Thursday 14 April 2022

Anomalies of the Sanctions, and me Lamenting the Destruction of our Food Chain

 

I find that the sanctions against Russia are ironic, farcical, and two-edged. In the past few weeks, Russian coal was put under sanction by the European Union, but the sanction does not come into effect until August. I expect they expect the war to be over by then. A major pipeline still carries Russian natural gas through the Ukraine to the E-U, and Russia is still paying Ukraine royalties for the passage --- over two billion dollars per year from what I am told.  Why doesn’t Europe sanction the natural gas?  Why doesn’t Ukraine close the pipeline?
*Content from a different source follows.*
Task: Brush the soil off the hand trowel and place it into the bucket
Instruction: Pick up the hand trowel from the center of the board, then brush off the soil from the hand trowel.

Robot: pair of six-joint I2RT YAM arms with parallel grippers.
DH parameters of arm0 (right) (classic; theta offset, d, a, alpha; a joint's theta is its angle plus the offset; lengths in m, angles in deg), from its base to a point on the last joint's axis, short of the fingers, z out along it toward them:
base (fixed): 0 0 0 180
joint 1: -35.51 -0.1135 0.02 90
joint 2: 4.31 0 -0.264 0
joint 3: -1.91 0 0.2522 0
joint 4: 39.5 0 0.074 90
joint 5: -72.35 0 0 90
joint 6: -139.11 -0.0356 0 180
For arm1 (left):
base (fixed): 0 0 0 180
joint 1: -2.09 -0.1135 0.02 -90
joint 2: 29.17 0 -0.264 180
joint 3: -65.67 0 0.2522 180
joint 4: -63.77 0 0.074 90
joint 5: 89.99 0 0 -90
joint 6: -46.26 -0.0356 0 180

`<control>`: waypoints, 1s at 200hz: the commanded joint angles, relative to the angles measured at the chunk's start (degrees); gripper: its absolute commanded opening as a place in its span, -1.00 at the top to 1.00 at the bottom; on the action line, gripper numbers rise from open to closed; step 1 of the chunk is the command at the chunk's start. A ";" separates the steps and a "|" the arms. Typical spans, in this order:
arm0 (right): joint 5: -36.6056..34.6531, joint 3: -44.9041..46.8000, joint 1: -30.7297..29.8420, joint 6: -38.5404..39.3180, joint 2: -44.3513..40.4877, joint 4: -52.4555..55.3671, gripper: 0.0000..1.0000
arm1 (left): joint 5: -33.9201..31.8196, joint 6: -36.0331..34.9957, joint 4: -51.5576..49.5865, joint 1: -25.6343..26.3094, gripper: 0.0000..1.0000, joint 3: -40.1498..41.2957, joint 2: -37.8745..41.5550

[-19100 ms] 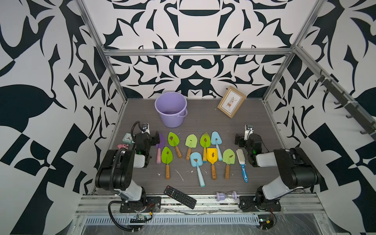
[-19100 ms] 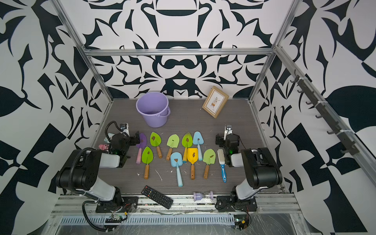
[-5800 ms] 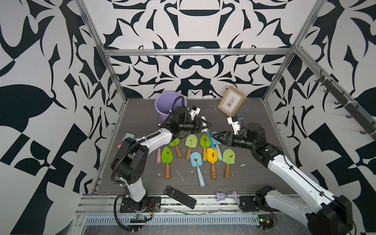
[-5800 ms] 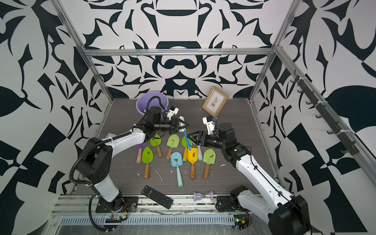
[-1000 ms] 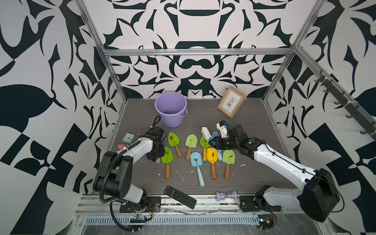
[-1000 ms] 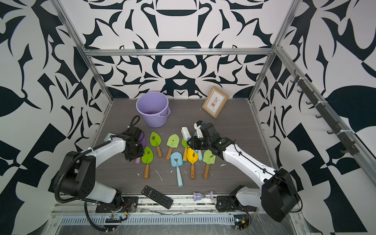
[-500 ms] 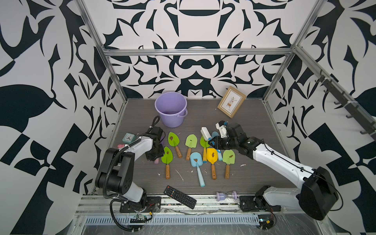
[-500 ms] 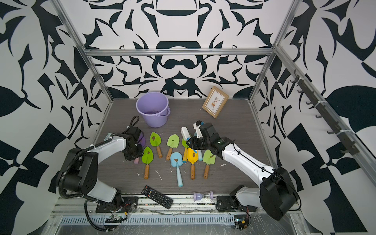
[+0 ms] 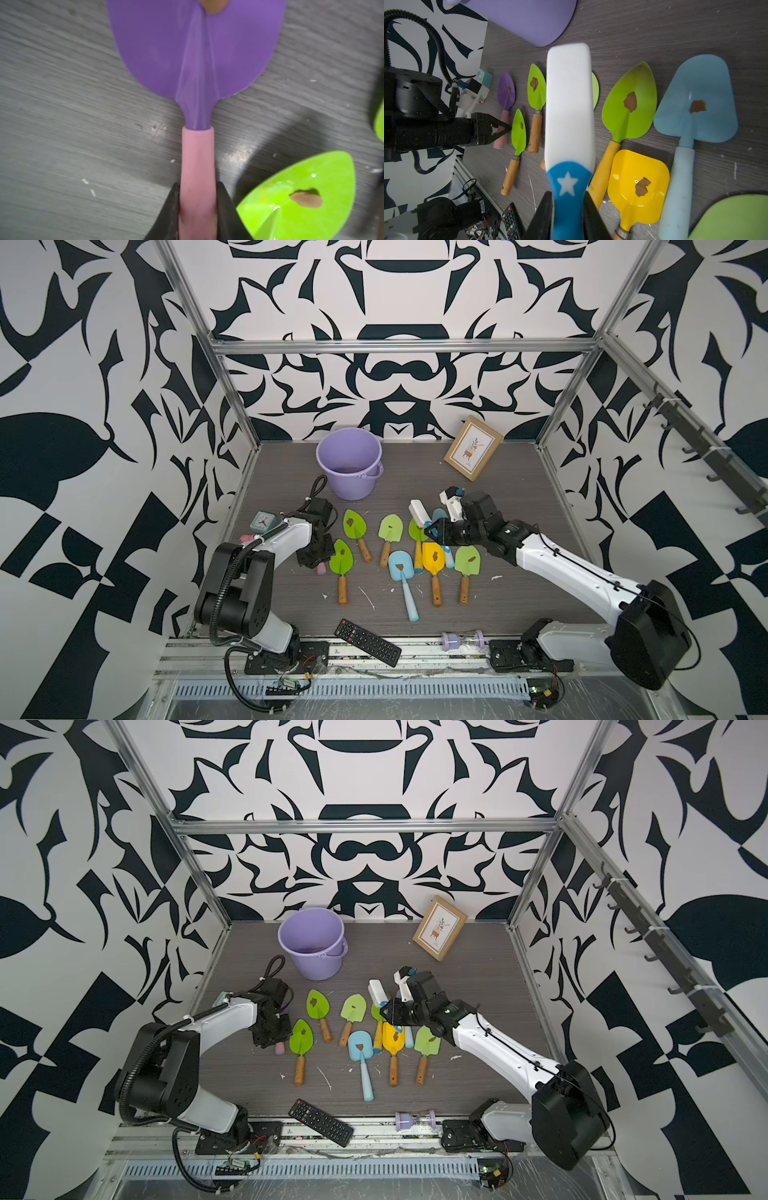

Of course, Europe needs the natural gas. From where would they get it otherwise? Canada has plenty, but our PM is determined to demolish our oil and gas industry because of an ideology that is, so far as I can determine, based on pseudo-science.

Ideology implies an idea. Government ideologues ignore science, implications of morality and ethics, and common sense in support of an idea. The idea is that CO2 is bad. I find it to be a scary idea. We are carbon based life. We ingest carbon from plants, and carbon is distributed to plants through the process of photosynthesis acting upon CO2. The drive is to reduce carbon dioxide seemingly to as low a level as possible. Even at the current 400 atmospheric parts per million, plants are starving. This is why greenhouse owners buy CO2 to raise levels to 1000 or 1200 parts per million. Various nations now have governments that are pursuing policies with the potential to destroy our race. At a CO2 level of 150 parts per million, our plant life would die. I explored the notion a bit more deeply at

https://gordonfeil.blogspot.com/2021/09/put-more-co2-into-atmosphere.html.

I hope we soon get a government in this country that focuses on helping the nation develop ways of adapting to climate change rather than the misguided goal of preventing what we cannot prevent. (How are we going to change solar activity?)

Back to the sanctions. Russia supplies the world with critical materials without which there will be pain outside of Russia that is much greater than the pain caused by the sanctions within Russia. I wonder if the economic consequences of the sanctions will include the catalyst that impels the next economic depression.